Exercise aim:
In the entries below, repeat only the lines between those holding "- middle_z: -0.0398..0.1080" and "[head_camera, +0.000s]", inclusive. Leave pictures out.

Saved entries:

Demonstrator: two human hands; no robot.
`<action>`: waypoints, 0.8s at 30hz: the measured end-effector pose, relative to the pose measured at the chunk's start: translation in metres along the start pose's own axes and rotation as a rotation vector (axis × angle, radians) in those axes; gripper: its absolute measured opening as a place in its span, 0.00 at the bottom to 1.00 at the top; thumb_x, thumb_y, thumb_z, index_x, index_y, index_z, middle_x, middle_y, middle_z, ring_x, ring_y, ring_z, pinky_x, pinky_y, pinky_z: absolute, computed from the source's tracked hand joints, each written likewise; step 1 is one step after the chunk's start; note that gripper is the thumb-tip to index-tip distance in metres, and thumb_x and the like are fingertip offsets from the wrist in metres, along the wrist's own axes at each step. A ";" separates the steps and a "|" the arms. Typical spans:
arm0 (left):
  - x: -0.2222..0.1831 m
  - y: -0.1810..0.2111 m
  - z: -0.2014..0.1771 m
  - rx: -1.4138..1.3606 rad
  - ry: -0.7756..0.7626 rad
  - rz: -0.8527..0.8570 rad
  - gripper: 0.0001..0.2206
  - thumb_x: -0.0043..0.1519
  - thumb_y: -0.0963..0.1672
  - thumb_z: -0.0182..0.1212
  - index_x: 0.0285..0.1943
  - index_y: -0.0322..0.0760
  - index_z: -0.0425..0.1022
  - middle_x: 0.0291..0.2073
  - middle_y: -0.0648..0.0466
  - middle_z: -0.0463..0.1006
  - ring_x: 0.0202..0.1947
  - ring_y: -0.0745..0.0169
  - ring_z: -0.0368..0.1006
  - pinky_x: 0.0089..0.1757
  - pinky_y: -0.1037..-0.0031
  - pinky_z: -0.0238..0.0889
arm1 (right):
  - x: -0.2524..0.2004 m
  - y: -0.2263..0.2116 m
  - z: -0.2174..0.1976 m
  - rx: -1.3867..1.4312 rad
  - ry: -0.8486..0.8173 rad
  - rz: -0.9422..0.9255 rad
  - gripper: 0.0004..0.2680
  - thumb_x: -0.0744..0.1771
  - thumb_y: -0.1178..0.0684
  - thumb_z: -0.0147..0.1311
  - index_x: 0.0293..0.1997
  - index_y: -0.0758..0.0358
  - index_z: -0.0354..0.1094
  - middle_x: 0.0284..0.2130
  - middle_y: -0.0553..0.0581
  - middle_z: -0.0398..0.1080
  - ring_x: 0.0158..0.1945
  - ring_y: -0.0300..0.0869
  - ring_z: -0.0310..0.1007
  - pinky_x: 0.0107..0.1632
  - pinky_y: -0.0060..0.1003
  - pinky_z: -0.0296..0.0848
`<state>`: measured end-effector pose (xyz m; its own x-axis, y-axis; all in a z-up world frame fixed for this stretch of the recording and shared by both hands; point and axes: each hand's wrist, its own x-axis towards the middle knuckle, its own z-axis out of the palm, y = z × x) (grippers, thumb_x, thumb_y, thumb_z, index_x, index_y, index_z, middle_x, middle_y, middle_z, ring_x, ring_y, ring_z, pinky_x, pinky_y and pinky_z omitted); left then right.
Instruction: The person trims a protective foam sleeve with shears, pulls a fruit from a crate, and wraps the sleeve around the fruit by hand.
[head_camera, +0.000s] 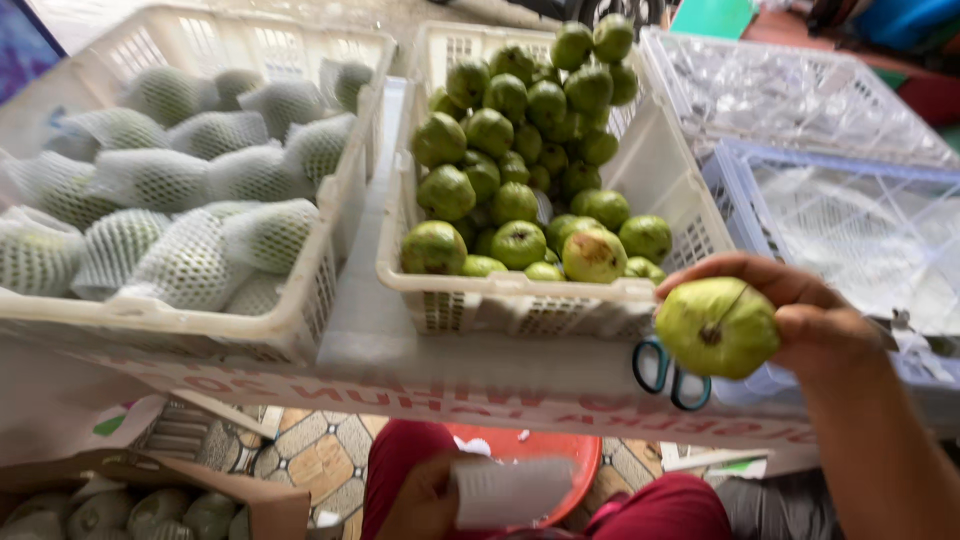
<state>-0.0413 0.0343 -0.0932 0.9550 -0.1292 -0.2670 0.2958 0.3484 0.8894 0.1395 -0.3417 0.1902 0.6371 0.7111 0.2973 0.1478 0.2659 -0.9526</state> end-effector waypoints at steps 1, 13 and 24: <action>0.026 0.036 0.016 0.013 0.025 -0.013 0.17 0.54 0.33 0.64 0.51 0.36 0.76 0.45 0.48 0.81 0.40 0.57 0.75 0.34 0.71 0.66 | -0.011 0.012 0.019 0.157 0.055 0.010 0.23 0.70 0.47 0.62 0.65 0.78 0.58 0.61 0.84 0.63 0.58 0.65 0.73 0.53 0.53 0.78; 0.068 0.060 0.103 -0.145 0.029 0.092 0.16 0.51 0.35 0.64 0.47 0.36 0.72 0.43 0.49 0.82 0.41 0.61 0.75 0.34 0.70 0.68 | -0.123 0.141 0.088 0.800 0.389 0.079 0.31 0.70 0.39 0.65 0.70 0.75 0.50 0.55 0.78 0.62 0.54 0.66 0.70 0.50 0.45 0.77; 0.082 0.043 0.110 -0.116 0.046 0.164 0.14 0.50 0.33 0.56 0.28 0.46 0.61 0.23 0.66 0.60 0.25 0.76 0.53 0.27 0.79 0.48 | -0.134 0.142 0.104 0.220 0.478 0.226 0.33 0.60 0.42 0.69 0.66 0.75 0.62 0.41 0.66 0.78 0.43 0.50 0.81 0.43 0.41 0.79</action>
<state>0.0472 -0.0631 -0.0364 0.9897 -0.0210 -0.1413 0.1347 0.4659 0.8745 -0.0041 -0.3314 0.0219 0.9134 0.4065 -0.0231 -0.1602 0.3066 -0.9383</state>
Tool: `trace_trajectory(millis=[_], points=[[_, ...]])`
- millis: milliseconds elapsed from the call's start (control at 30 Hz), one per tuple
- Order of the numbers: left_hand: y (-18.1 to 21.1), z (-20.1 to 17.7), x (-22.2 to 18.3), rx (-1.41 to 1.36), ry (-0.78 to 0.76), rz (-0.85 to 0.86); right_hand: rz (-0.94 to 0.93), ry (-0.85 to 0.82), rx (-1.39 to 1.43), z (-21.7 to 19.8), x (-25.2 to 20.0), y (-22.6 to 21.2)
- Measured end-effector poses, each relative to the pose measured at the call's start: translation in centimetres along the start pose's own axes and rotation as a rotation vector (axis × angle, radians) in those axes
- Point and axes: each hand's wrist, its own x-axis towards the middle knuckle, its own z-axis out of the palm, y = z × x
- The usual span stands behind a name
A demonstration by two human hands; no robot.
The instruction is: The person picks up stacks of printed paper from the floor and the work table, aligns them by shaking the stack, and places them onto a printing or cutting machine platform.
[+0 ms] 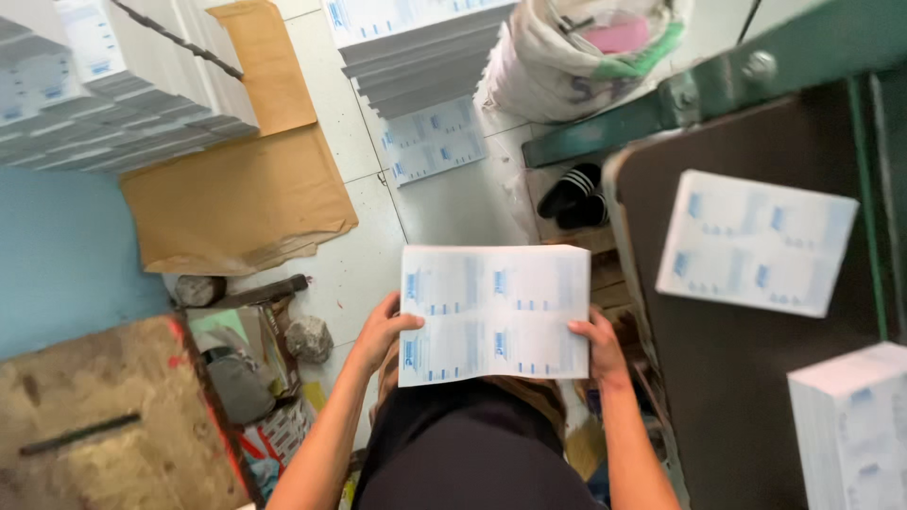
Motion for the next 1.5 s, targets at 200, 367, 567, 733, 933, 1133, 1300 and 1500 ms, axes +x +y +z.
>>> trace_trajectory(millis=[200, 367, 567, 733, 933, 1133, 1300, 1500], points=[[-3.1, -5.2, 11.9, -0.275, 0.2, -0.121, 0.126, -0.126, -0.103, 7.4, 17.9, 4.5], [-9.5, -11.2, 33.1, -0.322, 0.333, -0.024, 0.026, -0.178, -0.368, 11.5, 39.2, 9.5], [-11.8, -19.2, 55.2, -0.329, 0.401, 0.222, -0.125, -0.237, -0.24, 18.6, 57.6, 10.4], [-12.9, -20.3, 64.6, -0.523, 0.506, 0.213, -0.013, -0.182, -0.139, 21.9, 70.7, 15.1], [-13.0, -20.8, 65.2, -0.567, 0.483, 0.15, -0.071, -0.248, -0.213, 22.6, 73.5, 16.0], [-12.4, -20.8, 65.7, -0.503, 0.517, 0.101, 0.019, -0.232, -0.323, 22.4, 71.7, 14.9], [-9.3, -19.9, 62.4, -0.453, 0.49, 0.053, -0.095, -0.254, -0.287, 22.8, 67.5, 12.5], [-8.4, -17.2, 48.2, 0.063, 0.719, 0.106, -0.14, 0.133, -0.427, 19.2, 53.5, 12.4]])
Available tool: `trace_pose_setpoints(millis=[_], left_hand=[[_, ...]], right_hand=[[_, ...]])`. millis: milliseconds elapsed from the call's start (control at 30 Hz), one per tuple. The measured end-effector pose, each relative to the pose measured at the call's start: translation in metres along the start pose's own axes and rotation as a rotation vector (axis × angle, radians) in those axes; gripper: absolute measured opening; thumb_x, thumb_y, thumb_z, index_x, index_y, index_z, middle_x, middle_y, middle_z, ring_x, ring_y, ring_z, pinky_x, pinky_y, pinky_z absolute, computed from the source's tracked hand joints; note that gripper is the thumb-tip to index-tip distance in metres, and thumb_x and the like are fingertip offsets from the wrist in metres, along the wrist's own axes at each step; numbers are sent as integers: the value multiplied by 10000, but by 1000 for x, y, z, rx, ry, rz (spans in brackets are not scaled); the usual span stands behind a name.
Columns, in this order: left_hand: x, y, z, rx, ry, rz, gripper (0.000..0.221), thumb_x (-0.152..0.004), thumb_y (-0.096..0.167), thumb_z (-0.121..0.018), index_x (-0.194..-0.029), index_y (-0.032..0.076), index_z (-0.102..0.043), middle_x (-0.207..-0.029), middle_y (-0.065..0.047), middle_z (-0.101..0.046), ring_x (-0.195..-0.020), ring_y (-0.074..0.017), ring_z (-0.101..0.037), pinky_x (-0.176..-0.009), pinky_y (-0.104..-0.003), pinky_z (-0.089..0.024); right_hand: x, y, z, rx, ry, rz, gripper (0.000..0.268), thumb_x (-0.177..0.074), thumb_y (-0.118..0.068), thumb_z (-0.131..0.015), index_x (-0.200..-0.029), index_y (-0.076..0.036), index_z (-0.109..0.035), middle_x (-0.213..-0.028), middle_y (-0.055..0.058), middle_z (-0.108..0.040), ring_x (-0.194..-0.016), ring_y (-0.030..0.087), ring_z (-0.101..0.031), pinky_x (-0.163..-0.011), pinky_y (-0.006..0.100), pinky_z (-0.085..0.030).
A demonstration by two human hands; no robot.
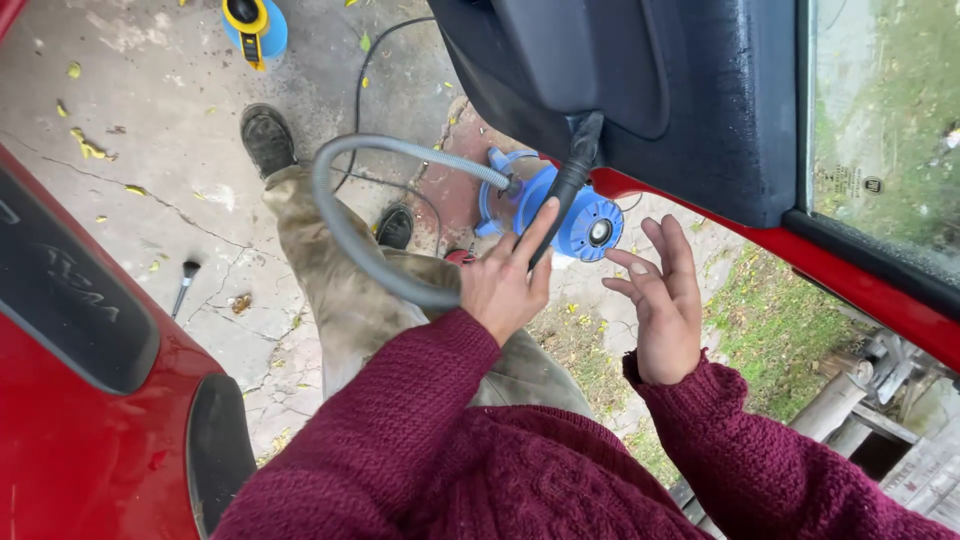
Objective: Vacuuming the interior door panel and wiping down the window frame of a red car.
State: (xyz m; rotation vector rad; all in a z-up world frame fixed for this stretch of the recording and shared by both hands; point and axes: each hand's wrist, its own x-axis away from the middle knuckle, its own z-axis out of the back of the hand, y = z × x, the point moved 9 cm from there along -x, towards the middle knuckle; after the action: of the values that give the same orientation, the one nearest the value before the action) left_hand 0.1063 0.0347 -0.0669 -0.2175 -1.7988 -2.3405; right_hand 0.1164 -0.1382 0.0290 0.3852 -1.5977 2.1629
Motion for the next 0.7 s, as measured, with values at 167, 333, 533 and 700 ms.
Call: trace_pose_setpoints(millis=[167,333,533,700], left_hand=[[-19,80,35,-707,-130,-232,770,-838,228,-695,-1552,305,-416,-889,-172,-693,-572,-243,-697,-416,-381,-542],[-42,92,31,-885,-222,-215,718,-888,210,-659,-1558,221,-402,-798,-108,-674,-595,-222,-699,-443,-352,-553],[-30,90,38,-902,-248,-293,772,-834,183,-664,-1557,232,-398,-808,-120,-687,-570,-206,-696,-444,-323,-561],[1,78,66,-848,-297,-169,832,-805,178,-703,-1585,195,-414,-736,-111,-675,-564,-261,-691,-511,-402,-560]], right_hand=[[-6,1,-1,12,-10,-17,699,-998,-81,-470,-1640,-45,-196,-1630,170,-332,-1266,276,-600,-965,375,-536],[-3,1,-6,4,-26,-18,714,-991,-88,-480,-1639,-43,-184,-1637,170,-320,-1251,278,-609,-964,375,-536],[2,12,-9,-22,-49,-15,716,-984,-109,-476,-1632,-47,-179,-1625,166,-340,-1268,275,-600,-968,382,-535],[-17,38,-6,-118,-33,-112,673,-1027,-269,-490,-1609,-38,-241,-1582,149,-422,-1342,221,-534,-1043,387,-484]])
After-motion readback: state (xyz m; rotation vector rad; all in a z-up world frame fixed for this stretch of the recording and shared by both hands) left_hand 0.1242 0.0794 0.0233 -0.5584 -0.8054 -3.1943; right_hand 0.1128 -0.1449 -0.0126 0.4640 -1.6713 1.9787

Your response:
  - middle_z: -0.0398..0.1080
  - ring_x: 0.0158..0.1945
  - ring_y: -0.0300..0.0869
  - ring_z: -0.0310..0.1007
  - pinky_x: 0.0107..0.1632
  - pinky_y: -0.0060..0.1003
  - pinky_z: -0.0296..0.0848
`<state>`: measured end-effector pose (xyz m; its own x-axis, y-axis; all in a z-up world frame fixed for this stretch of the recording and shared by both hands; point and axes: each hand's wrist, its own x-axis towards the middle knuckle, its own z-axis out of the palm, y = z × x) (grippers, thumb_x, thumb_y, thumb_z, index_x, index_y, index_z, middle_x, middle_y, middle_z, ring_x, ring_y, ring_z, pinky_x, pinky_y and pinky_z omitted); left then right.
Instruction: The person trims a protective foam sleeve with shears, pulls a fruit from a crate, and wraps the sleeve around the fruit by hand.
[head_camera, +0.000s] 

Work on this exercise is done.